We have seen customers knocking down your door to get the product; despite the team was not a killer team. Experience isn’t everything and effectiveness can beat experience (growth companies is full of successful examples with teams who had never ‘done it before’). Yet, there are a bunch of stories of great teams that totally screwed up – and great teams that executed brilliantly against diminishing markets and failed. Markets do not care how smart you are. No matter if you are Nokia or the best of breed in the early stage world. And many successful growth companies screw up along the way with anything from channel model to pipeline development strategy to marketing plan to press relations to compensation policies.
I started challenging the bet on the team and was inspired by one of our VC gurus that suggested the market is the most important determinant of success or failure: In a great market with lots of real potential customers the market pulls product out of the company. The market needs to be fulfilled and the market will be fulfilled, by the first viable product that comes along. The product doesn’t need to be great; it just has to basically work. The no. 1 growth accelerator is the market, because the numbers talk for themselves – a market of millions of customers will at any time beat the smartest team of executives. IBM, Intel, Unilever – they have all experienced massive failures despite superior intellectual capacity among their executives.

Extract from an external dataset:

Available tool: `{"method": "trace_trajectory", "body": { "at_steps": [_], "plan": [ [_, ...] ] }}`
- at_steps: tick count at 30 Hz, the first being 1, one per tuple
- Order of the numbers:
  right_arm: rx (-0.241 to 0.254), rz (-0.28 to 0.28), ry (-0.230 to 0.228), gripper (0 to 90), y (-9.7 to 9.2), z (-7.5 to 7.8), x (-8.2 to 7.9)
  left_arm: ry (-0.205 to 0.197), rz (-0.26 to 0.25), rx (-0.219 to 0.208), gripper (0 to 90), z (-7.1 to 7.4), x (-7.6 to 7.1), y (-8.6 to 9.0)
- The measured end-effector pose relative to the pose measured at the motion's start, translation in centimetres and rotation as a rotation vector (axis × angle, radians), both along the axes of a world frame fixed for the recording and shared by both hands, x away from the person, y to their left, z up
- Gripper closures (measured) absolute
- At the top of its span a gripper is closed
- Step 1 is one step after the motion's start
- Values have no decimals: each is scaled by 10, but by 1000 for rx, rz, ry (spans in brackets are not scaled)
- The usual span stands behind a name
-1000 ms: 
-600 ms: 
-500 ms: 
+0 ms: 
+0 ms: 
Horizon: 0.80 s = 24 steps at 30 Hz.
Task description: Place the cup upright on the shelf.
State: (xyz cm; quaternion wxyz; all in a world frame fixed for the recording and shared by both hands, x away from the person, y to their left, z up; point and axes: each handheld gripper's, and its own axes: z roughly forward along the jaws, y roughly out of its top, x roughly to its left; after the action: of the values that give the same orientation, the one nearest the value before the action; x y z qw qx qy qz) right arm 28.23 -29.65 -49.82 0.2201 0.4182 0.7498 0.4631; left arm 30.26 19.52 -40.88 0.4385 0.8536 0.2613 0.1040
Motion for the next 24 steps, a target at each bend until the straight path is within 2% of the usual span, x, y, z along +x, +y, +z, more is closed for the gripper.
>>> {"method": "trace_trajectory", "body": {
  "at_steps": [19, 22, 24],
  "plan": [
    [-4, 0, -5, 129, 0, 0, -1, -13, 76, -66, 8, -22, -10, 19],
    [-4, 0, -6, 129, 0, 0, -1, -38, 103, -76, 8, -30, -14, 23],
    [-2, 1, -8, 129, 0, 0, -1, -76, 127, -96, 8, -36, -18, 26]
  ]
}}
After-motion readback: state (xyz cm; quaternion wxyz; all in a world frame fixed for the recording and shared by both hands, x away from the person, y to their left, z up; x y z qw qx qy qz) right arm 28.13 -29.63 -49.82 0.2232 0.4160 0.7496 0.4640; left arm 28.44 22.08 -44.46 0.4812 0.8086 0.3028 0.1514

To quote Andy Rachleff and Marc Andreesen:
When a great team meets a lousy market, market wins.
When a lousy team meets a great market, market wins.
When a great team meets a great market, something special happens.
The one thing that matters the most is getting to product/market fit in the best market. It is all back to the customer discovery and customer validation thinking. And you know, if you are there: Either you see that customers do not value your product, word of mouth is not spreading, usage is not growing, sales cycles takes too long, and deals never close – or … customers are buying the product as fast as you can make it, usage is growing, from customers is piling up in your bank account, you are hiring sales staff, the media wants you …
Thanks to the CEO of the early stage company who offended me I have changed my bets to the market.